* Work required
Gather each line of the records where "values" appears.

Available data START

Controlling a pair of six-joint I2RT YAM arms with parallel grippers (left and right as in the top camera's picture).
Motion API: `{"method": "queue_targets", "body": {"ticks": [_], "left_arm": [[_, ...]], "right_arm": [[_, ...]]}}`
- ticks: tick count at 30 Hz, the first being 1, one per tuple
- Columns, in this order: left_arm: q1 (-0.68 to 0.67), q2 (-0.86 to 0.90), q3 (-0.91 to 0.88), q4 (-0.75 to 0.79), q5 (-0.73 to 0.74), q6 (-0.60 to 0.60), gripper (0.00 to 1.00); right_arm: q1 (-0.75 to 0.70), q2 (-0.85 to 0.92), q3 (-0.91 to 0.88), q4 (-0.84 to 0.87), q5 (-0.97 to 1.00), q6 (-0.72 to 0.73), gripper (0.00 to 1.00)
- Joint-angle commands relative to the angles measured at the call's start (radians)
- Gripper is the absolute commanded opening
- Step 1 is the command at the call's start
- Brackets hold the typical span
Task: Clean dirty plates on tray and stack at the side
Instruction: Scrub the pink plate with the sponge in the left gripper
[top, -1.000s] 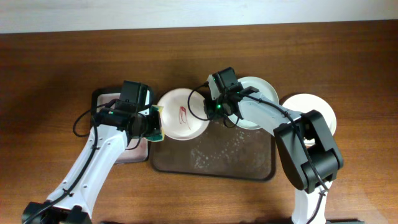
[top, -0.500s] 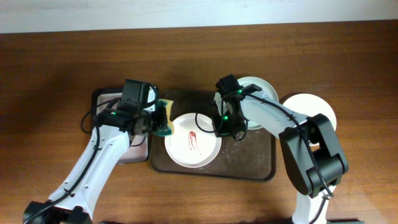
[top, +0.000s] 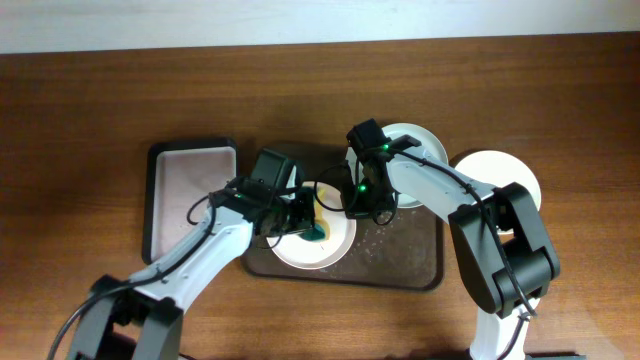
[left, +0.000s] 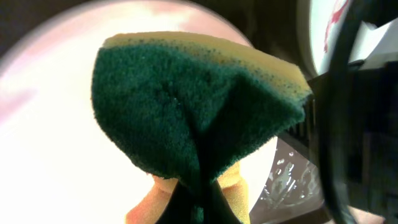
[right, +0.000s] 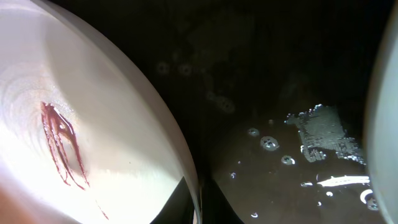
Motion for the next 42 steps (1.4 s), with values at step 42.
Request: {"method": "queue_targets", "body": {"ticks": [42], "left_arm": [[-0.039, 0.234, 0.063, 0.035, -0.160, -0.035, 0.00]], "right_arm": [[0.004, -0.011, -0.005, -0.013, 0.012, 0.006, 0.08]]}}
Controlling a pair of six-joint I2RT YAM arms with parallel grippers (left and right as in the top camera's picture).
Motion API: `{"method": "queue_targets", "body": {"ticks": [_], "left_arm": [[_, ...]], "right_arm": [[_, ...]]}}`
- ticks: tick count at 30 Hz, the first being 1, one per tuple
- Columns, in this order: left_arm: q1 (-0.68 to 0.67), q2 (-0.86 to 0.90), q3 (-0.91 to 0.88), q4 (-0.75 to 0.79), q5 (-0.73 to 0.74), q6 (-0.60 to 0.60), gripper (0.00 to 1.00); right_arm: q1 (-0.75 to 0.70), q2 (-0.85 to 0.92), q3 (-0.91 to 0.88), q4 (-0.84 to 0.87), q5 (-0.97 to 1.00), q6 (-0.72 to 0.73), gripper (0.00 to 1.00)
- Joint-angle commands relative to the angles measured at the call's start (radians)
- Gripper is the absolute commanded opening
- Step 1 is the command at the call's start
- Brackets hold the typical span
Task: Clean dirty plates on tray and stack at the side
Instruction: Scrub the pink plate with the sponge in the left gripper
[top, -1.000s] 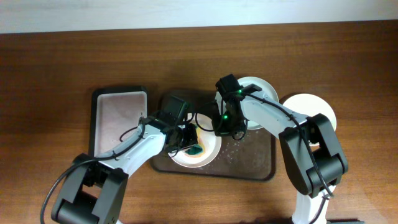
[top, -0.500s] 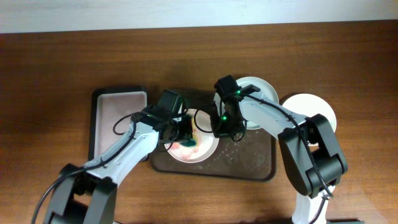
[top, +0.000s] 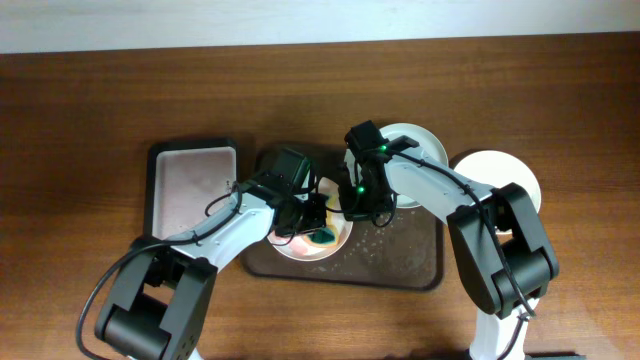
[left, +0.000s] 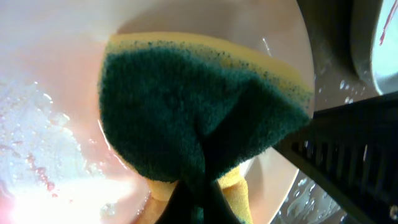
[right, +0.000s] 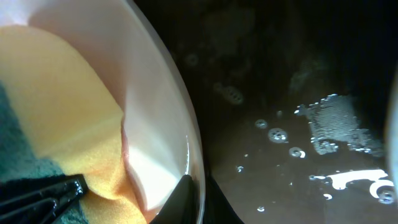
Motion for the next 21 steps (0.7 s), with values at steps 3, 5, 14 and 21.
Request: {"method": "queue_targets", "body": {"ticks": [3, 5, 14, 21], "left_arm": [[0.018, 0.049, -0.004, -0.032, -0.232, -0.014, 0.00], [0.043, 0.048, -0.004, -0.079, -0.272, -0.017, 0.00], [0.097, -0.070, 0.012, -0.147, -0.313, 0.089, 0.00], [0.097, -0.306, 0.020, -0.230, -0.252, 0.132, 0.00]], "right_arm": [[-0.003, -0.011, -0.005, -0.005, 0.011, 0.002, 0.08], [-0.003, -0.011, -0.005, -0.005, 0.012, 0.002, 0.08], [-0.003, -0.011, -0.005, -0.009, 0.012, 0.002, 0.09], [-0.003, -0.011, -0.005, 0.004, 0.013, 0.001, 0.30]]}}
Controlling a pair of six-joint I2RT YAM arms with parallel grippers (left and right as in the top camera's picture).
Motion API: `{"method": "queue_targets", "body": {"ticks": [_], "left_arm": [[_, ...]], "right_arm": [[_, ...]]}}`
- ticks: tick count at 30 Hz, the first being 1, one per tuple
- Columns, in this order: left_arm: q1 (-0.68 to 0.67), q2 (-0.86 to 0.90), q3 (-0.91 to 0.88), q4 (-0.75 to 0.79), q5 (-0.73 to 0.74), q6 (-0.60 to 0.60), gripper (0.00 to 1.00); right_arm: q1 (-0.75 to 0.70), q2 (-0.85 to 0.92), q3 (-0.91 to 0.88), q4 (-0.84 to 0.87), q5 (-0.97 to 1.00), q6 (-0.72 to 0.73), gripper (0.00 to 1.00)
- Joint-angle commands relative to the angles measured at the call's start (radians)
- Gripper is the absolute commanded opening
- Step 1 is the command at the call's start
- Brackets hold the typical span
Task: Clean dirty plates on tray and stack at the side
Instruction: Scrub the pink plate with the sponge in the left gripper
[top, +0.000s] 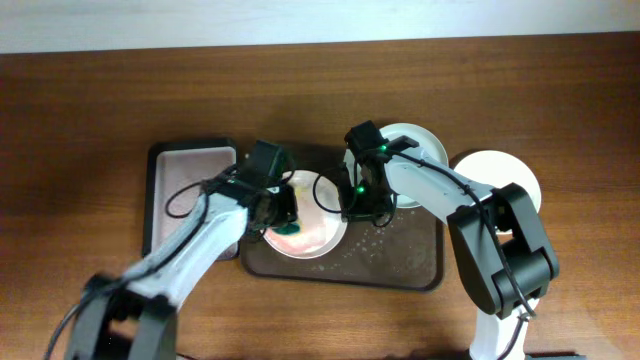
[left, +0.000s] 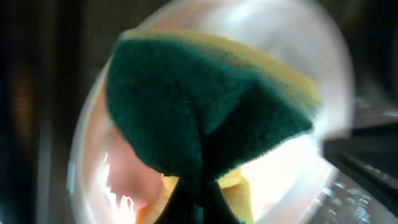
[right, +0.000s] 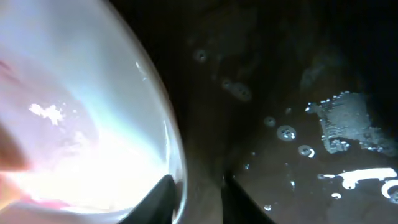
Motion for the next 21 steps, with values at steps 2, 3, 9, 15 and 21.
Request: {"method": "queue_targets", "body": {"ticks": [2, 3, 9, 15, 21], "left_arm": [[0.010, -0.183, -0.001, -0.038, -0.056, 0.042, 0.00], [0.011, -0.194, -0.001, -0.040, -0.069, 0.042, 0.00], [0.009, -0.163, -0.002, -0.037, -0.054, 0.007, 0.00], [0.006, -0.024, -0.003, 0.079, 0.093, -0.016, 0.00], [-0.002, 0.134, -0.003, 0.226, 0.280, -0.016, 0.00]], "right_arm": [[-0.003, -0.011, -0.005, 0.016, 0.028, 0.001, 0.27], [-0.003, -0.011, -0.005, 0.016, 0.028, 0.001, 0.23], [-0.003, -0.011, -0.005, 0.016, 0.028, 0.001, 0.10], [-0.003, -0.011, -0.005, 0.016, 0.028, 0.001, 0.10], [-0.003, -0.011, -0.005, 0.014, 0.028, 0.001, 0.10]]}}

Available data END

* Result of this exercise
Motion for the next 42 steps (1.4 s), with values at step 42.
Motion for the next 21 steps (0.7 s), with values at steps 3, 5, 14 and 21.
Motion for the next 21 steps, with values at steps 2, 3, 9, 15 and 21.

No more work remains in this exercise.